◆ **WHAT NEEDS TO BE DONE**: When you reach the line that contains "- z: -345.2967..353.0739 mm" in the data below, start reproducing lines exactly, and stop after the line that contains "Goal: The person".

◆ **COLLECTED DATA**:
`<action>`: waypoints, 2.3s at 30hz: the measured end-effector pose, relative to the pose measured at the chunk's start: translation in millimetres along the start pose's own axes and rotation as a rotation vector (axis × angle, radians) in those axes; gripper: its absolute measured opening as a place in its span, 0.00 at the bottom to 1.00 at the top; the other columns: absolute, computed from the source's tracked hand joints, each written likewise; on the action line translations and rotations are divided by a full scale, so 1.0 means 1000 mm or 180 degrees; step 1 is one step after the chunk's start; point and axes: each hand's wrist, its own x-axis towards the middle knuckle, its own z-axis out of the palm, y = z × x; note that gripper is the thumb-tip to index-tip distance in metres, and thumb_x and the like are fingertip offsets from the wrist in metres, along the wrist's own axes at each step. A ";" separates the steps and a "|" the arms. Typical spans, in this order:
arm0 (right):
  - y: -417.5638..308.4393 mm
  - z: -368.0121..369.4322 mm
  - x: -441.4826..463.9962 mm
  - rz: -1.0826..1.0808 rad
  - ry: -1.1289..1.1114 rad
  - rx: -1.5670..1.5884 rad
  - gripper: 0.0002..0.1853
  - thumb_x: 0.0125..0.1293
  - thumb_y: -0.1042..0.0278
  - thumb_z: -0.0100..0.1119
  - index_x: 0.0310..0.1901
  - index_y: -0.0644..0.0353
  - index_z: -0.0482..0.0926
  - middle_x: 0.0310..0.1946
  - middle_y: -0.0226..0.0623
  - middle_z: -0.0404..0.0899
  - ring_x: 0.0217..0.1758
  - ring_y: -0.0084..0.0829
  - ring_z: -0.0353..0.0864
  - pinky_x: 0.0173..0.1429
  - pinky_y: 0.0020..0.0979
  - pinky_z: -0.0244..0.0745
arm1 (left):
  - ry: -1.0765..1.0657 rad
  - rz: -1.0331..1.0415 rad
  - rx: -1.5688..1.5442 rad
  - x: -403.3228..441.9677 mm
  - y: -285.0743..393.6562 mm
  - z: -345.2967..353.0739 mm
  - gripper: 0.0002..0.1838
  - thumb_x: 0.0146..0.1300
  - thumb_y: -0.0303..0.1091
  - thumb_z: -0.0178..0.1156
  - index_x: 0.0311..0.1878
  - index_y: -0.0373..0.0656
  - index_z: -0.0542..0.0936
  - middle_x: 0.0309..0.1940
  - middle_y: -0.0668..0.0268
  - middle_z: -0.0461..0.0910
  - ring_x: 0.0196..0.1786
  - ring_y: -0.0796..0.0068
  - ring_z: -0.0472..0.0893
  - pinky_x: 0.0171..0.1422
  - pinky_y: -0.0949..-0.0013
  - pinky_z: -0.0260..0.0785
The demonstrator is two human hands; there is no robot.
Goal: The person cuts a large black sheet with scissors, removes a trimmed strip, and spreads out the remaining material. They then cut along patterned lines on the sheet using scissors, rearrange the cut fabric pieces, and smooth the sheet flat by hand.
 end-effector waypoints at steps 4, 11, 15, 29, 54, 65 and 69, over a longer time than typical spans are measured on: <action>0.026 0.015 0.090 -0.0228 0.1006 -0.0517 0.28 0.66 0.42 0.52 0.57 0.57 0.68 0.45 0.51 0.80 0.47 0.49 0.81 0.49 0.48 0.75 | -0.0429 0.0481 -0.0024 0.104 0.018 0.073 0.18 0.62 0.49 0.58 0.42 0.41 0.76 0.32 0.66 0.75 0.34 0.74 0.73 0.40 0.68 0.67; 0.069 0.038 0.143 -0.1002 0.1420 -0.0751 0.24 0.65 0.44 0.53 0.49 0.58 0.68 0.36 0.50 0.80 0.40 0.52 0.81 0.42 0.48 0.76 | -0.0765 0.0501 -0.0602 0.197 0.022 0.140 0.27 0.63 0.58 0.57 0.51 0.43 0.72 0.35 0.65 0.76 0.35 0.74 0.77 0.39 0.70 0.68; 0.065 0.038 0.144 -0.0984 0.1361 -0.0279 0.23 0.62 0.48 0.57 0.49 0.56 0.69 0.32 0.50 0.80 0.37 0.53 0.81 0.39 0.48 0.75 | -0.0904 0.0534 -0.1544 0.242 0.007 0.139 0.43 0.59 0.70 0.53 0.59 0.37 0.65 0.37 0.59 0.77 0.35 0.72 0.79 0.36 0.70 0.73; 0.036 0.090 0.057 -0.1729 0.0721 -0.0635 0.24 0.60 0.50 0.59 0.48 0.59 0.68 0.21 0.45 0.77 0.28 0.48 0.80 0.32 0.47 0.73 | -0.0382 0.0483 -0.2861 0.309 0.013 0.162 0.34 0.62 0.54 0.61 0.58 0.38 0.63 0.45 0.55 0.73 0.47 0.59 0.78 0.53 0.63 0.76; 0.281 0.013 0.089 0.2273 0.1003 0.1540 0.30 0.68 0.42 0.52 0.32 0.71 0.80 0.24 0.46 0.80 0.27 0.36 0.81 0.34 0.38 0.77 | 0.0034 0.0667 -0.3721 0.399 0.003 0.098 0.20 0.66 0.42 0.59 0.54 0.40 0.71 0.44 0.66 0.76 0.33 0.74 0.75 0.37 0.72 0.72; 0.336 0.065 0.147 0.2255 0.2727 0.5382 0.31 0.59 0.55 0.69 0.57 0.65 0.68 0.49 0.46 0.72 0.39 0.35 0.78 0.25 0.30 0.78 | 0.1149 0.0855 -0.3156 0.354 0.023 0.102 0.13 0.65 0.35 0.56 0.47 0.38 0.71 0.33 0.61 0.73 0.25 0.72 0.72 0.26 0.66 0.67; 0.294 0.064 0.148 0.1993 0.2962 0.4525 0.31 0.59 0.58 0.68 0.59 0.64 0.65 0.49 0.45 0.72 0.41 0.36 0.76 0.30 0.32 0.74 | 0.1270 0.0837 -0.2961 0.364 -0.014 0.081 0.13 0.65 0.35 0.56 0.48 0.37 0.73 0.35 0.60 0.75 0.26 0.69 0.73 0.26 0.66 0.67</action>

◆ **TASK RESULT**:
  - z: -345.2967..353.0739 mm
  - gripper: 0.0002..0.1838
  - thumb_x: 0.0146..0.1300
  - thumb_y: -0.0303..0.1091
  - thumb_z: -0.0178..0.1156
  - index_x: 0.0311..0.1878
  - index_y: -0.0373..0.0656
  - index_z: -0.0542..0.0936
  - middle_x: 0.0309..0.1940
  - middle_y: -0.0668..0.0268
  - middle_z: -0.0461..0.0910
  - ring_x: 0.0196..0.1786
  - ring_y: -0.0796..0.0068
  - ring_z: -0.0472..0.0893
  - pinky_x: 0.0171..0.1422
  - pinky_y: -0.0949..-0.0013
  - pinky_z: -0.0260..0.0785
The demonstrator is two human hands; there is no robot.
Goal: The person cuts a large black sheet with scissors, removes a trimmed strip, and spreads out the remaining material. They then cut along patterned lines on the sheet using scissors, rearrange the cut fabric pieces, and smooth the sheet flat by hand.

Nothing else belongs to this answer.